佐々木 譲 沈黙法廷




綿密な捜査状況、そしてその後の法廷の様子までをも丁寧に描き出している長編の警察小説であり、法廷小説です。

東京は北区の赤羽で一人の資産家が殺され、赤羽署の捜査員が捜査を開始します。捜査線上に浮かんだ家事代行業の女性のもとに捜査員が向かうと、直前に埼玉県警の捜査員が訪れていました。

彼女の周りでは他にも不審な事件が起きており、埼玉県警と警視庁との駆け引きの中、彼女は起訴されるに至ります。この事件に興味を抱いた一人の弁護士が自ら担当弁護士となり、彼女の弁護を引き受けるのでした。

これまで読んできた佐々木譲の作品からするとかなり異なる印象の長編の物語です。

まず、赤羽の資産家が殺された事件のいわゆる地取りと呼ばれる聞き込み捜査の状況がかなり詳しく語られ、また殺害現場の状況も詳細に描写されて行きます。

その捜査に携わるのは赤羽署のベテランの刑事ですが、殺人事件の常として捜査本部が置かれると本庁の刑事一課のベテラン刑事が乗り込んできて、ペアを組まされるのです。

ここで赤羽署の刑事と組む一課の刑事が若干問題ありで、見こみ捜査のニュアンスが漂います。その後の物語の展開を示唆されているようです。

被害者の日々の様子が次第に明確になっていき、この数日の間に殺害現場を訪れている家族、リフォーム業者、デリヘル嬢や不動産業者、それに家事代行業者などが次々に浮かび、そしてあるものは捜査の対象に残り、あるものは対象から外れて行くのです。

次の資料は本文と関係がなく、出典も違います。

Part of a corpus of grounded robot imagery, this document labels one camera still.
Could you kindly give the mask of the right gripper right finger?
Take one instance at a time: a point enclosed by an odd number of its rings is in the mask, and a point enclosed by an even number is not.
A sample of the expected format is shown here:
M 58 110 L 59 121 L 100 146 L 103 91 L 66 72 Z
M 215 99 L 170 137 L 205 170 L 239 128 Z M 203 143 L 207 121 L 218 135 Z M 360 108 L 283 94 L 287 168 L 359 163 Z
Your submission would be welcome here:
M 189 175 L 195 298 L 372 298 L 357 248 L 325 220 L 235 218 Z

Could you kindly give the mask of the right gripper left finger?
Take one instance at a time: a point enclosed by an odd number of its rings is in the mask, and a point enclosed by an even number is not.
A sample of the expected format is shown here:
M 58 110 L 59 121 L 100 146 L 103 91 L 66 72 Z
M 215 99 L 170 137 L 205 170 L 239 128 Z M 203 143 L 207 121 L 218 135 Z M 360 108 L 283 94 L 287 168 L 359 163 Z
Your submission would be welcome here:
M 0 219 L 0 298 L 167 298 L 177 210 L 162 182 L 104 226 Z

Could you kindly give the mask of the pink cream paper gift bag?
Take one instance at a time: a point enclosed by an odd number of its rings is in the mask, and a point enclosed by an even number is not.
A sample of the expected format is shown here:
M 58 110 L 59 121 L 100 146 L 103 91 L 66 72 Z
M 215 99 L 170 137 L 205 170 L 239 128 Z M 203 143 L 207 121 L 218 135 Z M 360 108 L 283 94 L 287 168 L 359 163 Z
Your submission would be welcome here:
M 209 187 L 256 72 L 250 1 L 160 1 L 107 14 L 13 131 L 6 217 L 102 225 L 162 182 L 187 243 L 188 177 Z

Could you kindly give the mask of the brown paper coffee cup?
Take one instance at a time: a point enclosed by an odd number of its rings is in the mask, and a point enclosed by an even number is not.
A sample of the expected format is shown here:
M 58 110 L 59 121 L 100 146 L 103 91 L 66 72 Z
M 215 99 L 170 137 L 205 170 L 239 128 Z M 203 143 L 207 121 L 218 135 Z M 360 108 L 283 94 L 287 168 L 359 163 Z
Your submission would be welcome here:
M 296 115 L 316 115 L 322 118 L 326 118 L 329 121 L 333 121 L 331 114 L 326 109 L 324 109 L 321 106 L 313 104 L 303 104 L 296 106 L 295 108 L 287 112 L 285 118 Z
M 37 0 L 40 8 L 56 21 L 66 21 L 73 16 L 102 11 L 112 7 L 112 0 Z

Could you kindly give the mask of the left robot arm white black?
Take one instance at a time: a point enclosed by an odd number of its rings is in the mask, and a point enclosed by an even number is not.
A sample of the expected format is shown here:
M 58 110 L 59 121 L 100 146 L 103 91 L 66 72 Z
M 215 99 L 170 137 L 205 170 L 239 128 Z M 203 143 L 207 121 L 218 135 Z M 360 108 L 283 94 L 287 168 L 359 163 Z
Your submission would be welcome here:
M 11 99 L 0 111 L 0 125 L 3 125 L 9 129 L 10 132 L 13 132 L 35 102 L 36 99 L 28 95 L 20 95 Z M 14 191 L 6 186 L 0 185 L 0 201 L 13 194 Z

その様子が実に克明に描写されています。実際の警察の捜査もこうあるのだろうと思うように、この作者の警察小説でよくあるように緻密に事実が積み重ねられていきます。ただ、常の小説よりも描写が詳細であり、少し異なるという印象は受けます。

その後に、埼玉県警との捜査の衝突が起き、両警察の面子がかかってくる様子が描かれます。このあたりの描き方は物語であるからこそなのか、現実にもそうした縄張り意識があるのか分かりませんが、巷で言われていることからすると、現実にありそうな事柄ではあります。

本書も半ばになると、容疑者が起訴され、場面は法廷に移るのですが、ここでの描き方は容疑者の恋人と思われる人物の目線になります。つまりは傍聴人ということになるのです。

傍聴人の東京地方裁判所での傍聴の手順から描かれ、読み手が法廷に自ら入っていくかのように描き出してあります。この目線はなかなかに面白いものでした。

ここでの法廷の様子が実務に即したもので、最後に弁護士の「助言」、「ご教示」、「単行本化に際しての監修」に対する謝辞があるように、実務家の手ほどきを受けた現実の手続きを踏襲してあるのです。代わりに、通常の法廷ものとはかなり異なると言っていいと思われます。あくまで現実的に訴訟手続きが進み、裁判員裁判の評決へと進むのみです。

佐々木譲という作家は多くの警察小説を著わしておられますが、この作家のこれまでとはちょっと違った、それでいてこれまでの作風の延長線上にあり人間の姿が置き忘れられることもない警察、法廷ものとして特異に位置を占めるかもしれません。